* Required work:
The material must be copied out exactly, line for line.

* Dataset content:
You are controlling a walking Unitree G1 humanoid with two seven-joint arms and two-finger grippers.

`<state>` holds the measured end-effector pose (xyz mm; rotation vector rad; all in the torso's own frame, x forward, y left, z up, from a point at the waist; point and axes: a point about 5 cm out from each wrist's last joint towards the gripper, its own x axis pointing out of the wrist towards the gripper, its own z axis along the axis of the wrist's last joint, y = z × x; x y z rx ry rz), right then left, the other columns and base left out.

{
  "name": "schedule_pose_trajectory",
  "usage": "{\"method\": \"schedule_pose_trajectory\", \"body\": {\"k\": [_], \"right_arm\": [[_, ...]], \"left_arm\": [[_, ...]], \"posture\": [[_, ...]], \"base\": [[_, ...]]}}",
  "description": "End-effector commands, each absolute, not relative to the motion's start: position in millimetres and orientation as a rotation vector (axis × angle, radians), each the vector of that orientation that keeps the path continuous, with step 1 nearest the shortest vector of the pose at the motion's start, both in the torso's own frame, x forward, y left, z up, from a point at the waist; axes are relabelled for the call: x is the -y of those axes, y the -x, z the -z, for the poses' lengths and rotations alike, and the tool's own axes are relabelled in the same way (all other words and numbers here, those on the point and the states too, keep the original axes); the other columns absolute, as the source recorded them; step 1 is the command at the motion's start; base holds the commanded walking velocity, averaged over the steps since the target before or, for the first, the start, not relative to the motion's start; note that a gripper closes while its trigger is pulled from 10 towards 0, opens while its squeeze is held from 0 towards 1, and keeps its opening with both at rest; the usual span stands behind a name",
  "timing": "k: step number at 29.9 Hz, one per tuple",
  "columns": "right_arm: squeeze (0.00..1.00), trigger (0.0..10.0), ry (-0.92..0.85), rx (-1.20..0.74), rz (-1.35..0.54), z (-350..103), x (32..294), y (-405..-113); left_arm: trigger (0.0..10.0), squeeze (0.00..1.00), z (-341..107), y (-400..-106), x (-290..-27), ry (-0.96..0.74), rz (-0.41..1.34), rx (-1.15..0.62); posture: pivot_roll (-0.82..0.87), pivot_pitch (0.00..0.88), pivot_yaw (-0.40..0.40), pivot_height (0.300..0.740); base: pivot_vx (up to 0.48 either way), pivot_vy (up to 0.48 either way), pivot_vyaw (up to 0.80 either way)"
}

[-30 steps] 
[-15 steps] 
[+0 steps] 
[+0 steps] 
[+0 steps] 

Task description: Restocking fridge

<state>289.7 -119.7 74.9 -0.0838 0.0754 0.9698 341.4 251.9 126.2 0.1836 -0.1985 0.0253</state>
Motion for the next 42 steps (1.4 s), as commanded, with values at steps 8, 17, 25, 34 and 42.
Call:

* Task result:
You are controlling a walking Unitree G1 humanoid with two seven-joint arms and two-finger grippers.

`<state>` holds the measured end-effector pose (xyz mm; rotation vector rad; all in the torso's own frame, x forward, y left, z up, from a point at the waist; point and axes: a point about 5 cm out from each wrist's last joint towards the gripper, its own x axis pointing out of the wrist towards the gripper, its own z axis along the axis of the wrist's last joint, y = z × x; x y z rx ry rz), right then left, the other columns and base left out.

{
  "name": "schedule_pose_trajectory",
  "usage": "{\"method\": \"schedule_pose_trajectory\", \"body\": {\"k\": [_], \"right_arm\": [[_, ...]], \"left_arm\": [[_, ...]], \"posture\": [[_, ...]], \"base\": [[_, ...]]}}",
  "description": "End-effector commands, each absolute, not relative to the motion's start: position in millimetres and orientation as a rotation vector (axis × angle, radians), each the vector of that orientation that keeps the path continuous, with step 1 nearest the shortest vector of the pose at the motion's start, both in the torso's own frame, x forward, y left, z up, from a point at the waist; axes are relabelled for the call: x is the -y of those axes, y the -x, z the -z, for the poses' lengths and rotations alike, and the tool's own axes are relabelled in the same way (all other words and numbers here, those on the point and the states too, keep the original axes); the other columns absolute, as the source recorded them; step 1 is the command at the motion's start; base holds the commanded walking velocity, averaged over the steps since the target before or, for the first, the start, not relative to the motion's start; note that a gripper closes while its trigger is pulled from 10 towards 0, opens while its squeeze is held from 0 towards 1, and keeps its opening with both at rest; the usual span stands behind a name",
  "timing": "k: step number at 29.9 Hz, one per tuple",
  "columns": "right_arm: squeeze (0.00..1.00), trigger (0.0..10.0), ry (-0.92..0.85), rx (-1.20..0.74), rz (-1.35..0.54), z (-350..103), x (32..294), y (-405..-113); left_arm: trigger (0.0..10.0), squeeze (0.00..1.00), z (-341..107), y (-400..-106), x (-290..-27), ry (-0.96..0.74), rz (-0.41..1.34), rx (-1.15..0.62); posture: pivot_roll (-0.82..0.87), pivot_pitch (0.00..0.88), pivot_yaw (-0.40..0.40), pivot_height (0.300..0.740); base: pivot_vx (up to 0.48 either way), pivot_vy (up to 0.48 either way), pivot_vyaw (up to 0.80 either way)"
}

[-30 steps] 
[-15 steps] 
[+0 steps] 
[+0 steps] 
[+0 steps] 

Task description: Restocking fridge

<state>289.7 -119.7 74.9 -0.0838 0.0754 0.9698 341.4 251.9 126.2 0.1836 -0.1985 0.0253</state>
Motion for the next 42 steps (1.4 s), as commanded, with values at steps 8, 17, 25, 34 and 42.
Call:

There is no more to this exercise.